Testing Guide

Testing AI-Generated and Vibe-Coded Apps: A Practical E2E Coverage Guide

Name: Assrt
Availability: InStock
Author: Assrt

Vibe coding ships apps fast. What it does not ship is confidence. When you generate code with AI, you inherit all the systematic blind spots of the model that generated it. Happy paths work. Error handling is often placeholder-quality. Edge cases that the model did not consider during generation simply do not exist. Auditing a vibe-coded app with E2E tests is one of the most useful things you can do, both to document what the app actually does and to build the regression safety net that makes future changes safe.

$0/mo

“Generates real Playwright code, not proprietary YAML. Open-source and free vs $7.5K/mo competitors.”

Assrt vs competitors

1. Unique Risks of AI-Generated Code

AI-generated code is not bad code. It is often quite good at the happy path. The problem is that it has systematic blind spots that are different from, and sometimes harder to detect than, the blind spots in human-written code. Understanding these blind spots is the first step toward testing them effectively.

Happy path bias

Language models are trained on code that works. The happy path is heavily represented in training data. Error conditions, partial failures, and unusual state combinations are much less common. The result is AI-generated code that handles the main flow well but handles failure modes poorly. You will see things like: the success case is beautifully implemented, and the error case shows an empty catch block or a generic "something went wrong" message with no logging and no recovery logic.

Edge case gaps

When you vibe-code a feature, you typically describe it in terms of the normal scenario. The model generates code for that scenario. Edge cases that were not in the prompt are not in the code. What happens when a user submits an empty form? What happens when a network request times out halfway through a multi-step process? What happens when two users edit the same record simultaneously? These are the questions that require deliberate thought to include in a prompt, and they are the questions that most vibe coding sessions never ask.

Race conditions

Race conditions are notoriously difficult to reason about, and AI-generated code is particularly prone to them in async contexts. The model generates code that works in a sequential mental model but fails when two operations complete out of order in real async JavaScript. State updates that assume a particular ordering, event handlers that fire before initialization completes, and optimistic UI updates that do not handle the case where the server returns an error after the local state has already been updated are all common patterns in vibe-coded apps.

Inconsistent validation

AI-generated code often validates inputs differently across different parts of the app. The login form validates email format strictly. The profile update form does not. The API endpoint that both forms call does neither. This inconsistency happens because each piece of code was generated in a separate context, and the model had no way to know that the validation logic should be centralized. Users who discover these inconsistencies will exploit them, intentionally or not.

Invisible state leakage

Vibe-coded apps frequently have state management that works for a single user session but breaks across sessions, across browser tabs, or when a user is logged out and back in. Global state that holds onto stale data from a previous user session. Cached API responses that do not invalidate when the underlying data changes. These bugs are invisible in a fresh browser session and appear reliably in the messier sessions real users actually have.
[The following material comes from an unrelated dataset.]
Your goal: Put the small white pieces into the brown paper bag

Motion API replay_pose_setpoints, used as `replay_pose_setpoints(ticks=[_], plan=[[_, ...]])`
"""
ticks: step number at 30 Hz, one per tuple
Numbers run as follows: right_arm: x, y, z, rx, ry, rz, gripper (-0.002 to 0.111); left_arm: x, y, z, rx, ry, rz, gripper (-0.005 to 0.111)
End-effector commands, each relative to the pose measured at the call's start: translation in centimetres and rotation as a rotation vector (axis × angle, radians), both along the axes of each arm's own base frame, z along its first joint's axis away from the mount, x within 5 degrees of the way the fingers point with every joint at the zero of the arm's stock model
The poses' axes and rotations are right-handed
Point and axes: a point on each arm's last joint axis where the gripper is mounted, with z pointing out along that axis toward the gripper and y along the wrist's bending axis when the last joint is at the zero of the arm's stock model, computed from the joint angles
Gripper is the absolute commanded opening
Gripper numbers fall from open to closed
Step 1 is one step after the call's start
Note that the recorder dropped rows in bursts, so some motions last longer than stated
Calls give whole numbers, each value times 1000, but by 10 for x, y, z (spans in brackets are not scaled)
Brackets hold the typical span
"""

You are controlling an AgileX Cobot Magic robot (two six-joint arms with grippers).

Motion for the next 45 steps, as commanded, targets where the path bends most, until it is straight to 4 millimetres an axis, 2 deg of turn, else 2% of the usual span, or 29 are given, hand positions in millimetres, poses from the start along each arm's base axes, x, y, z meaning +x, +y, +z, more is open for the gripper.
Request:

2. How to Audit a Vibe-Coded App Systematically

The most important thing to know about auditing a vibe-coded app is that you often do not need to understand the codebase deeply to find the problems. The bugs reveal themselves through behavior, not through code inspection. Start from the outside.

Map the user flows first

Before writing a single test, spend thirty minutes using the app as a real user would. Not a careful developer user who knows where things are and what the expected behavior is. A confused first-time user who clicks the wrong buttons, navigates back when they should not, and tries inputs that were not anticipated. Document every flow you can find, including the ones that seem broken. This map becomes the foundation for your test suite.

Test boundary conditions deliberately

For each input field and each form, test the boundaries: empty inputs, maximum length inputs, special characters, unicode, numbers where strings are expected and vice versa. For each async operation, test what happens when it is slow or when it fails. For each stateful flow, test what happens when you interrupt it halfway through.

Area	What to test	Common AI code failure
Forms	Empty submit, long inputs, special chars	Silent failure, no error message
Auth flows	Wrong password, expired session, multi-tab	No redirect, stale state shown
Async operations	Slow network, request failure, double submit	Race condition, duplicate data
Navigation	Back button mid-flow, direct URL access	Broken state, 404 on valid route
Data edge cases	Empty lists, max items, deleted items	Crash, blank screen, wrong count

Check the network layer

Open the browser developer tools and watch network requests while you use the app. AI-generated code often makes unnecessary requests, exposes sensitive data in query parameters, or fails to handle non-200 responses gracefully. Watching the network traffic for ten minutes of normal usage will often surface issues that would take hours to find through code review.

Audit a vibe-coded app without reading the codebase

Assrt auto-discovers test scenarios from your running app. Point it at your URL, and it maps the flows users can take and generates Playwright tests for each. No codebase access required.

3. Why E2E Tests Are Essential for AI-Generated Codebases

You might think that AI-generated code is well-suited to unit tests: the code is modular, the functions are often small, and the logic is usually clear. That is true. But unit tests for vibe-coded apps have a fundamental limitation: they test the code that exists, not the behavior that users experience. The most dangerous bugs in AI-generated code are not in individual functions. They are in the interactions between functions, in the state transitions that were never explicitly designed, and in the gaps between what the developer asked for and what the AI generated.

E2E tests are the only kind of test that catches these integration-level failures reliably. They simulate a real browser session, interact with the UI the way a user would, and observe outcomes at the level users observe them. A race condition that causes a form to submit twice when clicked rapidly will not show up in a unit test. It will show up in an E2E test that clicks the submit button twice in quick succession.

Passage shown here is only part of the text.